** TASK DIRECTIONS **
The required output is the stretch from the line containing "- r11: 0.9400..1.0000" through the line containing "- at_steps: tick" in the records below, unaltered and with no pictures.

(Stored data entries)

+ + + + +

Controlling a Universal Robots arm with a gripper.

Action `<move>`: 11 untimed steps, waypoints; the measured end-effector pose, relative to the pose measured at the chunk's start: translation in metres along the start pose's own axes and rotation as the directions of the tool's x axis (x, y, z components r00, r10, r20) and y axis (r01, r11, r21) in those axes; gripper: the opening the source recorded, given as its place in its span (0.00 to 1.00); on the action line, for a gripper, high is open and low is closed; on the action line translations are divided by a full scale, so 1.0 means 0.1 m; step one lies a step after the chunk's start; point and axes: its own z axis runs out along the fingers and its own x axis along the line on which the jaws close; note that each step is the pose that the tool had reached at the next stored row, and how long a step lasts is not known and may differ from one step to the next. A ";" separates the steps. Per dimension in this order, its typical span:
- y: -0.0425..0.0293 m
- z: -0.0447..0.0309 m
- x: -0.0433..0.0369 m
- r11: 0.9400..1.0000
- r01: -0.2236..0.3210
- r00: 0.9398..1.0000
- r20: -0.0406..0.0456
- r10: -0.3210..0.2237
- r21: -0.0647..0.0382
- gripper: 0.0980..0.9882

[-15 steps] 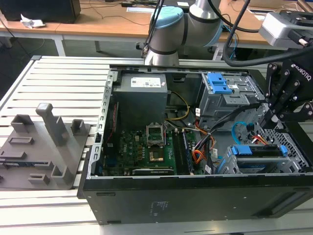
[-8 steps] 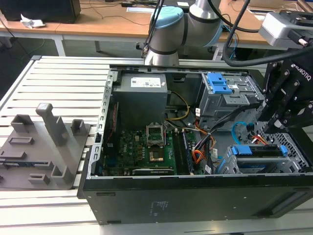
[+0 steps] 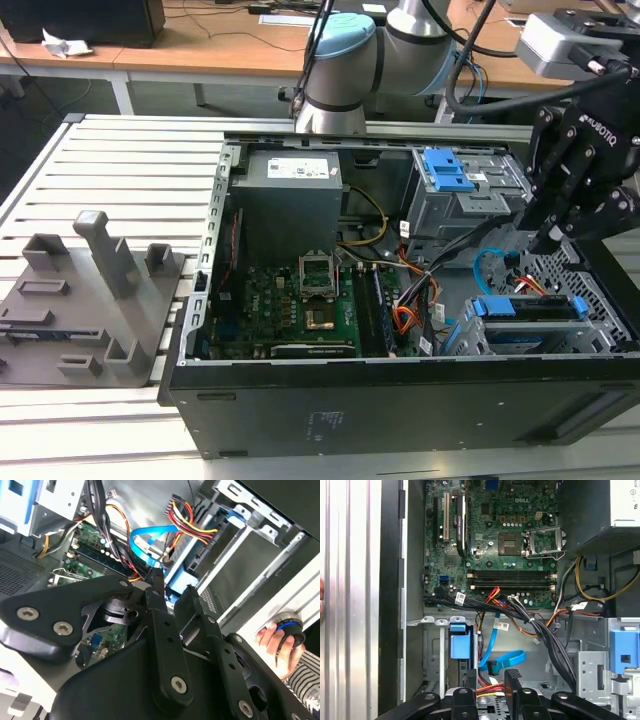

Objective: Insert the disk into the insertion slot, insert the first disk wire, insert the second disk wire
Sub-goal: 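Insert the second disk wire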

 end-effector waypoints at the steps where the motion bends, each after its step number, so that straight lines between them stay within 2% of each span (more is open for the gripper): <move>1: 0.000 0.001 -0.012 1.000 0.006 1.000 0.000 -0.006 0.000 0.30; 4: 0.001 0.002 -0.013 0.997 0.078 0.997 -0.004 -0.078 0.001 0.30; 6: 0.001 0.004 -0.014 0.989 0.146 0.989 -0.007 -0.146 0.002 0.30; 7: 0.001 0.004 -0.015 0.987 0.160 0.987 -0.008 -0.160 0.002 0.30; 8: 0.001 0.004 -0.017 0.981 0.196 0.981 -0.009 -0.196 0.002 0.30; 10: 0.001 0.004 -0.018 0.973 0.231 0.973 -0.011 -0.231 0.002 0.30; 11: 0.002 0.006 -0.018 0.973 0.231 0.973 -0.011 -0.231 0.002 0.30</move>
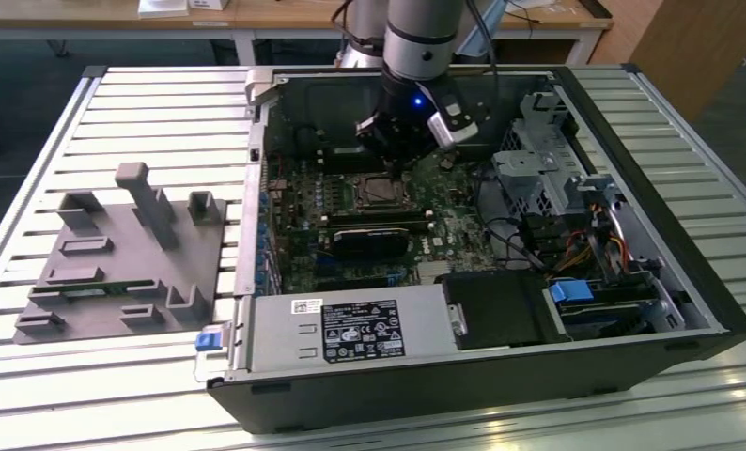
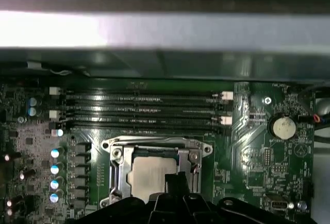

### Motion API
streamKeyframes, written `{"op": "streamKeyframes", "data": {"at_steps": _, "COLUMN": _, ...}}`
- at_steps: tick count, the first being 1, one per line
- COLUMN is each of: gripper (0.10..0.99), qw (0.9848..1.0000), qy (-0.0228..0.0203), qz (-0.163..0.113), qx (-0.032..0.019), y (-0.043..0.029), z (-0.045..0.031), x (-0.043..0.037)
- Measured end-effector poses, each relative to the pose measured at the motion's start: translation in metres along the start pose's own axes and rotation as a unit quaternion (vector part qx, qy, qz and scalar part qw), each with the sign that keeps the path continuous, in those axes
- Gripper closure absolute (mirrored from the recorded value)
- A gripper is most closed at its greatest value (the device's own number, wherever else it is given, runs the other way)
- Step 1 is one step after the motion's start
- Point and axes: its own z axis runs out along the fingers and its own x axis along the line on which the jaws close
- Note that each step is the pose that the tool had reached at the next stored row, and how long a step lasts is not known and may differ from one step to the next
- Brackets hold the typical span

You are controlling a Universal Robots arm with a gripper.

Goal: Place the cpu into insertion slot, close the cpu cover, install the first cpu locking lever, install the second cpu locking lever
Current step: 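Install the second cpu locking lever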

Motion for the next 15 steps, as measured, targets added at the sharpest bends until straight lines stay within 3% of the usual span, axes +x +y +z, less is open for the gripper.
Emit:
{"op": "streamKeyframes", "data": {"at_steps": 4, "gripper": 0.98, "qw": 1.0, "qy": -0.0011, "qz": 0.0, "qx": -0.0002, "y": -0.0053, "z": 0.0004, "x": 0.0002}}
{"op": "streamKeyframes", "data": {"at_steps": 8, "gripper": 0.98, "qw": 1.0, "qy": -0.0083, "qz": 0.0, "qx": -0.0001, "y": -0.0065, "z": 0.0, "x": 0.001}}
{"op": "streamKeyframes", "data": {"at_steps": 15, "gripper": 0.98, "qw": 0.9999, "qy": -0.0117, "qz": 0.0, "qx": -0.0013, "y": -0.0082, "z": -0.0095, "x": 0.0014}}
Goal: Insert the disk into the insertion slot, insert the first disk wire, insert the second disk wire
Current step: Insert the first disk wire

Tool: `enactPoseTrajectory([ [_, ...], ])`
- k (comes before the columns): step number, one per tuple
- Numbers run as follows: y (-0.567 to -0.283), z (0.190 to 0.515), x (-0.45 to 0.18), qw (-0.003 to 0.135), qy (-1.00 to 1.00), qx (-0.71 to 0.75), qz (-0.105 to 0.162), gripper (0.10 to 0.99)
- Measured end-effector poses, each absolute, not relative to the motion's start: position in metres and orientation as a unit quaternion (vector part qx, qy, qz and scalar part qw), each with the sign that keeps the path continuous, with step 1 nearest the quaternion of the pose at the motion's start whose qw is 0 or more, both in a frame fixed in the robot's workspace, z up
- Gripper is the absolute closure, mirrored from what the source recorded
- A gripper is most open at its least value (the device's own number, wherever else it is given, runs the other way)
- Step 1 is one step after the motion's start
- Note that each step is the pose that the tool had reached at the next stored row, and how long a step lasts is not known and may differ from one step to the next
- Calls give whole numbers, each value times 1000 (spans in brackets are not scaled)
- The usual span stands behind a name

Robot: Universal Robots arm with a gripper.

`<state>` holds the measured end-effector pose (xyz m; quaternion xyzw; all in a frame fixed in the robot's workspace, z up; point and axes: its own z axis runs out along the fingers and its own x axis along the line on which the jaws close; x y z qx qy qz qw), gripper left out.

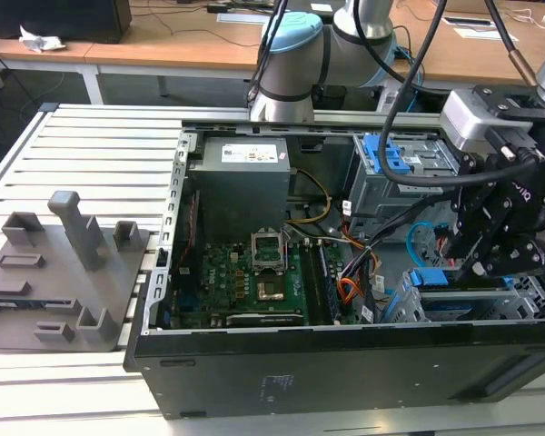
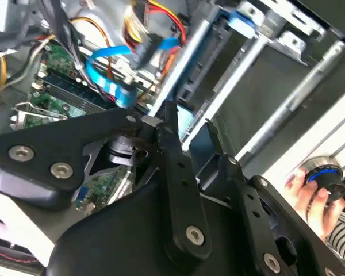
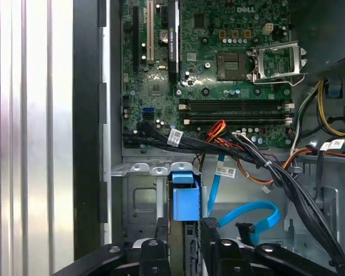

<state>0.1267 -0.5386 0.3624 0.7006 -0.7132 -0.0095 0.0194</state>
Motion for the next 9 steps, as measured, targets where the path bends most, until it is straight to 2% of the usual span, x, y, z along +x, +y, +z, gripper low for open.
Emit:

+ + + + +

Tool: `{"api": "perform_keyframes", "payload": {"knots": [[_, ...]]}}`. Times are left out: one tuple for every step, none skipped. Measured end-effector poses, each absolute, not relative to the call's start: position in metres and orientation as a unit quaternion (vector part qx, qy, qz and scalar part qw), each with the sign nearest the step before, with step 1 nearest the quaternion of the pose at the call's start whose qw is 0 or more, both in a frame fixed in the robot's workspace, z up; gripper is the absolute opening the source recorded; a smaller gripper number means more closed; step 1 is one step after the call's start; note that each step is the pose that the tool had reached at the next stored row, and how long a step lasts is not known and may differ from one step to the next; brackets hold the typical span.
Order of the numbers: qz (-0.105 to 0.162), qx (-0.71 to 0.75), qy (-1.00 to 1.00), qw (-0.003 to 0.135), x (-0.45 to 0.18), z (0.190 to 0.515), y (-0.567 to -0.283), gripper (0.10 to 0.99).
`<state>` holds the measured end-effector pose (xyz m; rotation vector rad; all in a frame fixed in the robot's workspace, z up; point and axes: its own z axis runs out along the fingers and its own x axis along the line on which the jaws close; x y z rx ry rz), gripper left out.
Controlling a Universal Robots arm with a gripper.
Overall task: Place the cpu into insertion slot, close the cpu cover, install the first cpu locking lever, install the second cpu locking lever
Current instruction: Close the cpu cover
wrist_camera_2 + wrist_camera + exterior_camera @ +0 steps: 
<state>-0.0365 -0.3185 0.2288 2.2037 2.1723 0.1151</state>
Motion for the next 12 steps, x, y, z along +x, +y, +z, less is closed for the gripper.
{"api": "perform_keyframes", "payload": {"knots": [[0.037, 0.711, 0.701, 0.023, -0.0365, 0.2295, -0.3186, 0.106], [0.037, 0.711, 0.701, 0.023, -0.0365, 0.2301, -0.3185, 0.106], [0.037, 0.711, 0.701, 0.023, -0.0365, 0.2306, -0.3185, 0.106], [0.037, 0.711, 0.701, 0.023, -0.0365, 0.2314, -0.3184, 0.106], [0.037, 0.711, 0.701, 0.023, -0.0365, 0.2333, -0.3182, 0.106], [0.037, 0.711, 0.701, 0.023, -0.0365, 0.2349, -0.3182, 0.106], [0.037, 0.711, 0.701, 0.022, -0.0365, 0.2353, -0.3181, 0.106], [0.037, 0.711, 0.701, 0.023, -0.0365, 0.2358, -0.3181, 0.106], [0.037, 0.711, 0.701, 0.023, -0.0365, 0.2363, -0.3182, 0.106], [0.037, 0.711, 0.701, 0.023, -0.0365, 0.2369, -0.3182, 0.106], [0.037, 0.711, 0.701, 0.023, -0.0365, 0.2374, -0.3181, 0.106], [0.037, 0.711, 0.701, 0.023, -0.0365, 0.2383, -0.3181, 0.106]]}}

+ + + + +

** TASK SOLUTION **
- r11: 0.9400..1.0000
- r01: -0.2236..0.3210
- r00: 0.9398..1.0000
- r20: -0.0406..0.0456
- r10: -0.3210..0.2237
- r21: -0.0647..0.0382
- gripper: 0.0980..0.9882

[-15 steps] 
[-8 steps] 
[+0 steps] 

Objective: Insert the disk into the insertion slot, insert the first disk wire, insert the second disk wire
Sub-goal: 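Insert the second disk wire
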
 end-effector waypoints at the steps where the motion bends, each after its step number, so that straight lines between them stay within 2% of each span (more is open for the gripper): <move>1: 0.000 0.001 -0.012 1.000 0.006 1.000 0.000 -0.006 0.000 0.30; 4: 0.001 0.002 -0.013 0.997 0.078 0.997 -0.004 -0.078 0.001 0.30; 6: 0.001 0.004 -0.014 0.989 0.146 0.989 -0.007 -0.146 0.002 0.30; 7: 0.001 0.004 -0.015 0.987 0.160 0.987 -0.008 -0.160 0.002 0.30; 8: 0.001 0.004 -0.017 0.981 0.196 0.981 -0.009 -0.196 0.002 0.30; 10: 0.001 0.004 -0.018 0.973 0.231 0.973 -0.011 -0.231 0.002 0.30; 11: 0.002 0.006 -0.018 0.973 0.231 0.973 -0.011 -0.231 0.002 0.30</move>

### Motion API
streamKeyframes, written `{"op": "streamKeyframes", "data": {"at_steps": _, "COLUMN": _, ...}}`
- at_steps: tick count, the first being 1, one per line

With this output, the exercise is done.